3. External Data Source Rules
3.1 Authorized Sources
CardWiki's catalog data may only come from these authorized source categories:
- Official manufacturer pages, checklists, product databases, and press releases
- Archived official sources (Wayback Machine captures of official pages, official PDFs)
- Grading company certification databases (public lookup tools)

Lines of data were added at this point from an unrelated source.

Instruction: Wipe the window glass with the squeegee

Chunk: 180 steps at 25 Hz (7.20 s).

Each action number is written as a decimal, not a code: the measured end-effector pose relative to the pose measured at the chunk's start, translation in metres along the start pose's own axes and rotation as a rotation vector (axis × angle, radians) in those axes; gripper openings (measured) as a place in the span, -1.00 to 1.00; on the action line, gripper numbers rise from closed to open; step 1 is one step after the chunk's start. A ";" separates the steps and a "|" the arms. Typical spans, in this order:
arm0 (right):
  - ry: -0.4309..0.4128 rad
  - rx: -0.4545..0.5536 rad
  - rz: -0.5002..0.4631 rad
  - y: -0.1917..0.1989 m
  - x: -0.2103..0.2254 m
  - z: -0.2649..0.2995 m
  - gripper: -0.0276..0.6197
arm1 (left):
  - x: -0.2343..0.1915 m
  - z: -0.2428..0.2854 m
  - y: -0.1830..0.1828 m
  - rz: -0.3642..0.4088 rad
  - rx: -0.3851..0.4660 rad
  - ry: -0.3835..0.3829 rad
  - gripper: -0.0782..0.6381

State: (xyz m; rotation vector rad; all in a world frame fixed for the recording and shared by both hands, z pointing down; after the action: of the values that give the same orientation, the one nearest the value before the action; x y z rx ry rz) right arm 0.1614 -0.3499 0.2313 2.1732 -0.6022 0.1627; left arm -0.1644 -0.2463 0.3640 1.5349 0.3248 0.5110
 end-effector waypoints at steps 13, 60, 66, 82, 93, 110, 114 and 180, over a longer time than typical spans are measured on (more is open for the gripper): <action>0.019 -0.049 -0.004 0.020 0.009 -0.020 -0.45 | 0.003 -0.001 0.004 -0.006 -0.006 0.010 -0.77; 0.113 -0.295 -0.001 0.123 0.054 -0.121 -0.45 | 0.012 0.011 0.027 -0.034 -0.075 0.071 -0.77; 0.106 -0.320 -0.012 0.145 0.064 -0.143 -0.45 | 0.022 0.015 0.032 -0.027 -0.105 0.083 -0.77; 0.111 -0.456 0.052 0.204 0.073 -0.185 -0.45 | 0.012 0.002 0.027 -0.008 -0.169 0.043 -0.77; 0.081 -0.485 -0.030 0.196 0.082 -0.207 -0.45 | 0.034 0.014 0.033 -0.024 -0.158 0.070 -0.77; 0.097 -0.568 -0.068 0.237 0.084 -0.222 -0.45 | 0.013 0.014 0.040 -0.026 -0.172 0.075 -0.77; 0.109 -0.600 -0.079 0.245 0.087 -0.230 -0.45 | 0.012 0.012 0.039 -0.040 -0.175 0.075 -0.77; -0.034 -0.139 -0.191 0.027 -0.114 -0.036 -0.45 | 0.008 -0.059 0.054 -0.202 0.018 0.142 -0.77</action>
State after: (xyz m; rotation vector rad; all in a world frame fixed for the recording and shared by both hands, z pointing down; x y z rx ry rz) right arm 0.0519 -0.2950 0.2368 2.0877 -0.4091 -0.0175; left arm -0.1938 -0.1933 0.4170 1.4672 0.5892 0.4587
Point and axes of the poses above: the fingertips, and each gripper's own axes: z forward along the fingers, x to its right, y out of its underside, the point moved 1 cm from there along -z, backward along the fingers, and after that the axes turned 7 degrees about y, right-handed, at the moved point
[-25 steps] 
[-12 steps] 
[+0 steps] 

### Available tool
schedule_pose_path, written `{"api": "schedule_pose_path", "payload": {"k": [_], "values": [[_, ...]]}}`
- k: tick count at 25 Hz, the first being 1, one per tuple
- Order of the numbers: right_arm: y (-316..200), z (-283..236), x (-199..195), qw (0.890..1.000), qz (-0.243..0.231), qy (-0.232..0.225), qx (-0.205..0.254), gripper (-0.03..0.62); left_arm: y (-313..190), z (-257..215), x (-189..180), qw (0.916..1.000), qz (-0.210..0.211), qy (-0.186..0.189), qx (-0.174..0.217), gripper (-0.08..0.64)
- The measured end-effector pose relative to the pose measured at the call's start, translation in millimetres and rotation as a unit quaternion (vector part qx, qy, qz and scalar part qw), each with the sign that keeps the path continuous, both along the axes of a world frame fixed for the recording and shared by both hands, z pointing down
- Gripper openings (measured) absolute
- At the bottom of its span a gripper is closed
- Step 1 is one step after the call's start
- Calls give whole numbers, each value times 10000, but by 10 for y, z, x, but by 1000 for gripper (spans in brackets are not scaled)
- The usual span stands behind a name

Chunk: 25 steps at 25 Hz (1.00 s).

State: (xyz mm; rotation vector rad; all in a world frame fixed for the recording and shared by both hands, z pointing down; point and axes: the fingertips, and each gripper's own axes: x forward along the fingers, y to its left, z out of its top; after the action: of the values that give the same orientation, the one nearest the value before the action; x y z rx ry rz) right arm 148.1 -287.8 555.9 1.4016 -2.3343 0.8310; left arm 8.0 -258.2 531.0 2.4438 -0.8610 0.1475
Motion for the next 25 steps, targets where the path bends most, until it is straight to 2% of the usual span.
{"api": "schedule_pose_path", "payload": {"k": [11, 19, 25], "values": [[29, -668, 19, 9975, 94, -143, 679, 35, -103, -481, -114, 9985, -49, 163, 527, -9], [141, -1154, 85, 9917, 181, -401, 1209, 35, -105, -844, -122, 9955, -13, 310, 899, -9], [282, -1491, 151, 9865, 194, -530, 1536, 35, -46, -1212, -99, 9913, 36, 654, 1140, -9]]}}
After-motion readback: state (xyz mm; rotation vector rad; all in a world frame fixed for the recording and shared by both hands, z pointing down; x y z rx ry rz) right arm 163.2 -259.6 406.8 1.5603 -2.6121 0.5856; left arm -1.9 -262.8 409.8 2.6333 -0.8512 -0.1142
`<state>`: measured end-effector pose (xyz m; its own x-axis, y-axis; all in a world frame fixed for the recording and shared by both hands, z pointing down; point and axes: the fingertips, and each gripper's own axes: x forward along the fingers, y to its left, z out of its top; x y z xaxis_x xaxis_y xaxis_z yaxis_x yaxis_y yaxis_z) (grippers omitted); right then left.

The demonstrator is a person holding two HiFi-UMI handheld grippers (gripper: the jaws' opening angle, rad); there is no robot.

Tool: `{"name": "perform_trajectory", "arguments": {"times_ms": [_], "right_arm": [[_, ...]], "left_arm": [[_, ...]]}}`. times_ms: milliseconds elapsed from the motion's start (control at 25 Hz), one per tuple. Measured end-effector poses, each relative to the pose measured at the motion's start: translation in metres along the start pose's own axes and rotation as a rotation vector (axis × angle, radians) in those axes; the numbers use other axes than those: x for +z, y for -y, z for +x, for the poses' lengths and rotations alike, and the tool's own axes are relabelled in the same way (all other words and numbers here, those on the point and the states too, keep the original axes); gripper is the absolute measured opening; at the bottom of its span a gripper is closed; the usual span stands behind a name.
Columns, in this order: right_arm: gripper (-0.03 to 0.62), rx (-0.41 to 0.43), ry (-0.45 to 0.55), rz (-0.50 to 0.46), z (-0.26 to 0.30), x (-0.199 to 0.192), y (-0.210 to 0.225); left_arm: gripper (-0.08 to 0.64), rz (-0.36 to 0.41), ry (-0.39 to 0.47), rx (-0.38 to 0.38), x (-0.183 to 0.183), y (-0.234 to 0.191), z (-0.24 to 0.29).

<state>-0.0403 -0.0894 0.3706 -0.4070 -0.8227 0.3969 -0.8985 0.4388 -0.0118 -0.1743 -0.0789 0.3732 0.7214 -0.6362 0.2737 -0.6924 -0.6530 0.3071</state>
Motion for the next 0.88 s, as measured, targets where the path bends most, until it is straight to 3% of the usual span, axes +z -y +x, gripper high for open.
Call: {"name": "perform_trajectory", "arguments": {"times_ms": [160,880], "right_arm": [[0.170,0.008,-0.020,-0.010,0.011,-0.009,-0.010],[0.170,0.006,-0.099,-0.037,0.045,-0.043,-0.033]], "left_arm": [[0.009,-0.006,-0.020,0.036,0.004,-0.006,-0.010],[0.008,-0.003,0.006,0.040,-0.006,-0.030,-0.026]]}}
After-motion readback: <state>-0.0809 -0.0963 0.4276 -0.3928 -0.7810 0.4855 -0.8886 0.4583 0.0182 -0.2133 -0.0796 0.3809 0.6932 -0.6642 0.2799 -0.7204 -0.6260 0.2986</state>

- Admin-reviewed and approved community contributions
- Automated extraction from authorized sources, subject to trust gating
3.2 Prohibited Data Practices
- Scraping marketplace data (eBay, COMC, TCGplayer, Fanatics) for identity or pricing data
- Training AI models on partner-restricted or terms-of-service-protected datasets
- Reproducing copyrighted checklist content without authorization
- Bulk-extracting user data from third-party platforms
- Using card images from external databases without rights clearance
- Presenting third-party data as CardWiki-originated data
3.3 Partner Data Handling
When CardWiki partners with external services (marketplaces, grading companies, data providers), we commit to:
- Documenting the data rights agreement for each partnership
- Respecting partner-specific retention and deletion requirements
- Not re-distributing partner data beyond agreed scope
- Complying with API rate limits and terms of service
- Maintaining an internal data-rights register tracking all external data dependencies
4. User Data & AI
CardWiki does not use user collection data to train AI models. User-uploaded card images are used only for OCR processing (to identify the card being added) and, if the user opts in to mining, for catalog enrichment after admin approval. User collection data is never shared with third parties for AI training purposes.
5. Affiliate & Routing Transparency
When CardWiki routes users to third-party marketplaces or services (the Scout system), these links may include affiliate parameters. CardWiki will always disclose affiliate relationships where required by law. Routing decisions are based on user relevance and data availability, not on affiliate commission rates.
6. Policy Updates
This policy will be reviewed quarterly. Material changes will be communicated to users via email or in-app notification. The current version is always available at this page.